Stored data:
* * * *

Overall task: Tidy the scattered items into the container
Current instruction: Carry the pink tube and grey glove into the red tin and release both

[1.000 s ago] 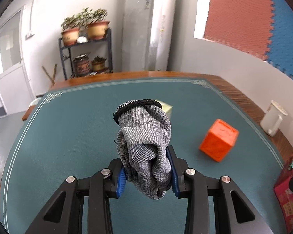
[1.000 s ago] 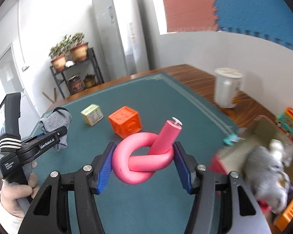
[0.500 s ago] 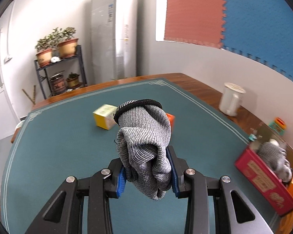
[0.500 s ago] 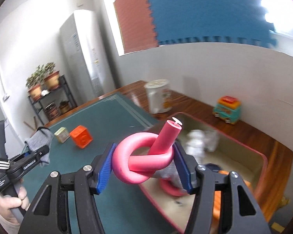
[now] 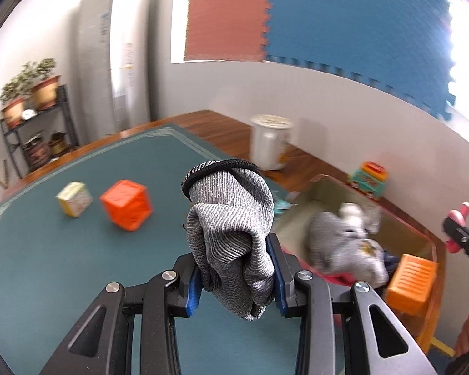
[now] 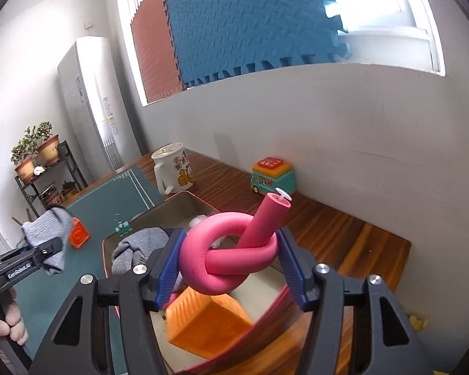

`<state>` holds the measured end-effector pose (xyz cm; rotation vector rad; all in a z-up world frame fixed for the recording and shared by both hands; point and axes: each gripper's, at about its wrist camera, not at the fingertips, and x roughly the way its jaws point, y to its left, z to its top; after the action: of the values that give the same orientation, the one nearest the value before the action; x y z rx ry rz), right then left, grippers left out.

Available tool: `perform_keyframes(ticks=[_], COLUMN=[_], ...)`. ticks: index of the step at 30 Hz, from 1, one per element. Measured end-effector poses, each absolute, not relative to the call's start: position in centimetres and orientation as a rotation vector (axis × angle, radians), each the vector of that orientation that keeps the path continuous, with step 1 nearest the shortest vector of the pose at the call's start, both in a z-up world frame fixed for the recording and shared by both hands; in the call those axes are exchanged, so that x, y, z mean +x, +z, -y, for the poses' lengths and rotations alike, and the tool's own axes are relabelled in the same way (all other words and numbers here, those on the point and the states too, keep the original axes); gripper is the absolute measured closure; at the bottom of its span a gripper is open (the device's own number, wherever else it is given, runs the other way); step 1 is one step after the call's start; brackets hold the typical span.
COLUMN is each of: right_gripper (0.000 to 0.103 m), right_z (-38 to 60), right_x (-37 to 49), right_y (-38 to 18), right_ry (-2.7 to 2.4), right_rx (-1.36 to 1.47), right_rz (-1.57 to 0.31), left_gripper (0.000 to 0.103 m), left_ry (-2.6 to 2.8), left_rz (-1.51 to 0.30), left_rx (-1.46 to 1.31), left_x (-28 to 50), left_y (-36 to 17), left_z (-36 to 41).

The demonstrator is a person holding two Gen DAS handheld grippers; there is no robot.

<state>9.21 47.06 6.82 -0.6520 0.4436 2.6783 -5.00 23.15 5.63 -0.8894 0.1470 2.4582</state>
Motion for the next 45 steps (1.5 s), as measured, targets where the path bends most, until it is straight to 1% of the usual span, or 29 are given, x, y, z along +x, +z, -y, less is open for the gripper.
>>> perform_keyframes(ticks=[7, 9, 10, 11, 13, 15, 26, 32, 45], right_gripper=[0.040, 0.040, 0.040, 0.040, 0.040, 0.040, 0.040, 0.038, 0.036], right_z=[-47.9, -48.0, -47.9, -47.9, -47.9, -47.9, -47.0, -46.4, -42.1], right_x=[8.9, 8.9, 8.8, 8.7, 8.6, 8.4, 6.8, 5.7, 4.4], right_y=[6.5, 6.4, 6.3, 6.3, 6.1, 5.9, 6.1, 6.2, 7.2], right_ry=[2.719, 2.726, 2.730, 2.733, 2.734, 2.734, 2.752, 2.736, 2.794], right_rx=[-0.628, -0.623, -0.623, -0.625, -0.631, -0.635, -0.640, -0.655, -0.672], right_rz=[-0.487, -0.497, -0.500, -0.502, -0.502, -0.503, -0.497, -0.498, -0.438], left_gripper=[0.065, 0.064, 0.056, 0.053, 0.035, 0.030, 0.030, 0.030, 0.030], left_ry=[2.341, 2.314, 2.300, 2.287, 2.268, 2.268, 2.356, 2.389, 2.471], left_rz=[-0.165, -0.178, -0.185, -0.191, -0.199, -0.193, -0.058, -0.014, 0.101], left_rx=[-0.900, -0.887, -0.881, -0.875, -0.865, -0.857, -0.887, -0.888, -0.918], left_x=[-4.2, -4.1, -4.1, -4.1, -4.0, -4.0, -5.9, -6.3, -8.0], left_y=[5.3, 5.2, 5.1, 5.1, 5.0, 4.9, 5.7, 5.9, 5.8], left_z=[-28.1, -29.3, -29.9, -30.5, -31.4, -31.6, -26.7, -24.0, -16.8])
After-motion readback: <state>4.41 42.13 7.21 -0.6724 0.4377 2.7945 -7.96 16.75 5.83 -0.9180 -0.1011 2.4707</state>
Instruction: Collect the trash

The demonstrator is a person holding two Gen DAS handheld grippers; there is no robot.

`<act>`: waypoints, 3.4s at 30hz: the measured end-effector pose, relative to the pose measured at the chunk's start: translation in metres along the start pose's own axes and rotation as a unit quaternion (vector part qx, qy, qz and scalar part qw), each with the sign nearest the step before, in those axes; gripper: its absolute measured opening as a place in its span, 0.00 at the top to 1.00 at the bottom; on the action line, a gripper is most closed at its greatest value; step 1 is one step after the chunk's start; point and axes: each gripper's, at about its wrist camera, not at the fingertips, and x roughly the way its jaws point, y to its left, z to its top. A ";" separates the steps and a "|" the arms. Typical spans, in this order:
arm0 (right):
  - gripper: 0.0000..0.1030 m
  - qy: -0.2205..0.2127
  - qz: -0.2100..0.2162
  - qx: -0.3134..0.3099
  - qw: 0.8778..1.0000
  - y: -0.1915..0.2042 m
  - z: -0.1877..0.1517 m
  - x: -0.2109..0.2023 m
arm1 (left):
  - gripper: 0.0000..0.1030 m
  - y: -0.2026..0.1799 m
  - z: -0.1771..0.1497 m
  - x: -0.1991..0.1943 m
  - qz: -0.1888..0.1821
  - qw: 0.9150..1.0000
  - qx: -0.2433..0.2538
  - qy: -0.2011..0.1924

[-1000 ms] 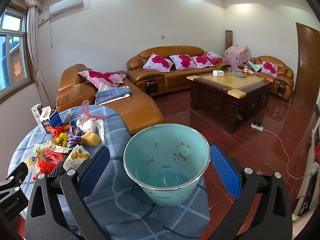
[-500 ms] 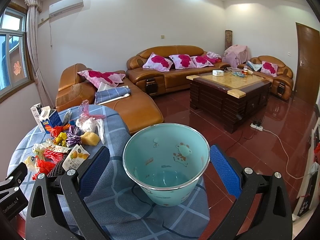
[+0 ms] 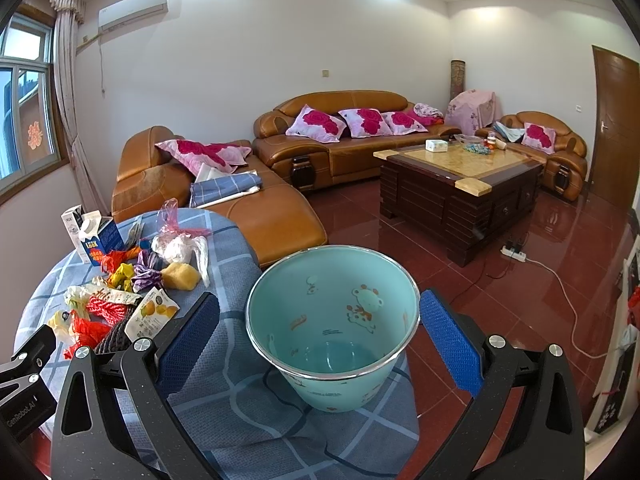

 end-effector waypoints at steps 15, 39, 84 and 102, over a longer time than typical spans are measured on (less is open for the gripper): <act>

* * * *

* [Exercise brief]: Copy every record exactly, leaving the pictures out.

* [Answer for this exercise]:
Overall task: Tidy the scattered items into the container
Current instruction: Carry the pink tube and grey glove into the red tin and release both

[1.000 s ago] 
[1.000 s ago] 
[0.500 s ago] 
[0.500 s ago] 
[now] 
[now] 

`<state>` holds the measured end-effector pose (xyz cm; rotation vector rad; all in a z-up world frame fixed for the recording and shared by both hands; point and axes: each gripper's, at about its wrist camera, not at the fingertips, and x roughly the way its jaws point, y to its left, z to its top; after the action: of the values that give the same orientation, the one nearest the value before the action; x y z rx ry rz), right then left, grippers left out.

Available tool: `perform_keyframes(ticks=[_], COLUMN=[_], ...)`. ticks: index of the step at 30 Hz, from 1, one per element. Measured end-effector poses, each absolute, not relative to the call's start: position in centimetres and orientation as a rotation vector (axis × angle, radians), each the vector of that orientation that keeps the path continuous, with step 1 nearest the shortest vector of the pose at the call's start, both in a z-up world frame fixed for the recording and shared by both hands; in the call those axes are exchanged, so that x, y, z mean +x, +z, -y, for the poses' lengths and rotations alike, and the tool's own axes are relabelled in the same way (all other words and numbers here, those on the point and the states too, keep the original axes); gripper is the absolute measured closure; at the bottom of its span a gripper is open (the device's own number, wherever else it is given, runs the other way); step 1 is one step after the call's start; brackets hold the typical span.
COLUMN is each of: right_gripper (0.000 to 0.103 m), right_z (-38 to 60), right_x (-37 to 49), right_y (-38 to 18), right_ry (-2.7 to 2.4), right_rx (-1.36 to 1.47), right_rz (-1.57 to 0.31), left_gripper (0.000 to 0.103 m), left_ry (-2.6 to 2.8), left_rz (-1.51 to 0.30), left_rx (-1.46 to 1.31), left_x (-28 to 50), left_y (-36 to 17), left_z (-36 to 41).

The demonstrator is a person holding two Gen DAS handheld grippers; there is no robot.

<state>9.21 47.06 6.82 -0.6520 0.4436 2.6783 -5.00 23.15 5.63 -0.8894 0.1470 2.4582</state>
Motion for the next 45 steps (1.5 s), as measured, targets where the path bends most, until it is straight to 1% of the usual span, or 29 are given, x, y, z along +x, +z, -y, less is open for the gripper.
>>> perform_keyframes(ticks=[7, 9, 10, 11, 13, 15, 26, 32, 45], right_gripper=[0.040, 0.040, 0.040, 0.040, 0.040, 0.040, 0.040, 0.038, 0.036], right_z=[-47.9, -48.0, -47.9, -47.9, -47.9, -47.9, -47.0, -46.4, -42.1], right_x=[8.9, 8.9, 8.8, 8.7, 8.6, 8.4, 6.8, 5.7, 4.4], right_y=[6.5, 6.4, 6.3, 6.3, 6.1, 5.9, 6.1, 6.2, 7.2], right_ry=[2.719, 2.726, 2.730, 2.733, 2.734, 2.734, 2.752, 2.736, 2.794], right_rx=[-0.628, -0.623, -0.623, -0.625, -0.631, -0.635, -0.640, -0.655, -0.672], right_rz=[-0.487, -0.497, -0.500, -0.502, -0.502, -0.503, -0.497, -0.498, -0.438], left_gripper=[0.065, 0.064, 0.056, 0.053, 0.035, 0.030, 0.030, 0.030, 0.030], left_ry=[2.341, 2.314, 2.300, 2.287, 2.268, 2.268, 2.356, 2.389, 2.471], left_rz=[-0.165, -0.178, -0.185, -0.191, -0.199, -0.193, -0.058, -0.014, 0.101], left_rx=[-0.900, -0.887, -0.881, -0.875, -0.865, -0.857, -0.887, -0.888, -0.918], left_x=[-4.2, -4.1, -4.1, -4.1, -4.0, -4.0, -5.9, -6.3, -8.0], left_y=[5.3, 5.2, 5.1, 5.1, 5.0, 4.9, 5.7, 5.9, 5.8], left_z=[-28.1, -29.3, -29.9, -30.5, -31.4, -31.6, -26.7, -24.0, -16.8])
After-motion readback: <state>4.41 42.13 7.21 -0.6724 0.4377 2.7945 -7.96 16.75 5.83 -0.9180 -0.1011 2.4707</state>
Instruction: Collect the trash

The demonstrator is a person holding two Gen DAS handheld grippers; there is no robot.

`<act>`: waypoints, 3.4s at 30hz: the measured end-effector pose, relative to the pose measured at the chunk's start: translation in metres along the start pose's own axes and rotation as a unit quaternion (vector part qx, qy, qz and scalar part qw), each with the sign nearest the step before, in those axes; gripper: its absolute measured opening as a place in its span, 0.00 at the top to 1.00 at the bottom; on the action line, a gripper is most closed at its greatest value; step 1 is one step after the chunk's start; point and axes: each gripper's, at about its wrist camera, not at the fingertips, and x roughly the way its jaws point, y to its left, z to its top. A ";" separates the steps and a "|" the arms. Typical spans, in this order:
arm0 (right):
  - gripper: 0.0000..0.1030 m
  - qy: -0.2205..0.2127
  - qz: -0.2100..0.2162
  - qx: -0.3134..0.3099
  - qw: 0.8778..1.0000
  - y: -0.1915..0.2042 m
  - z: -0.1877..0.1517 m
  - x: -0.2109..0.2023 m
arm1 (left):
  - gripper: 0.0000..0.1030 m
  - y: -0.2026..0.1799 m
  - z: -0.1771..0.1497 m
  - x: -0.1991..0.1943 m
  - qz: -0.1888..0.1821
  - qw: 0.9150..1.0000
  - qx: -0.2433..0.2538
  - qy: -0.2011..0.1924

[-1000 ms] 
[-500 ms] 
[+0 ms] 

 end-effector waypoints at steps 15, 39, 84 and 102, over a longer time than typical spans are measured on (less is open for the gripper): <act>

No other output is expected for this exercise.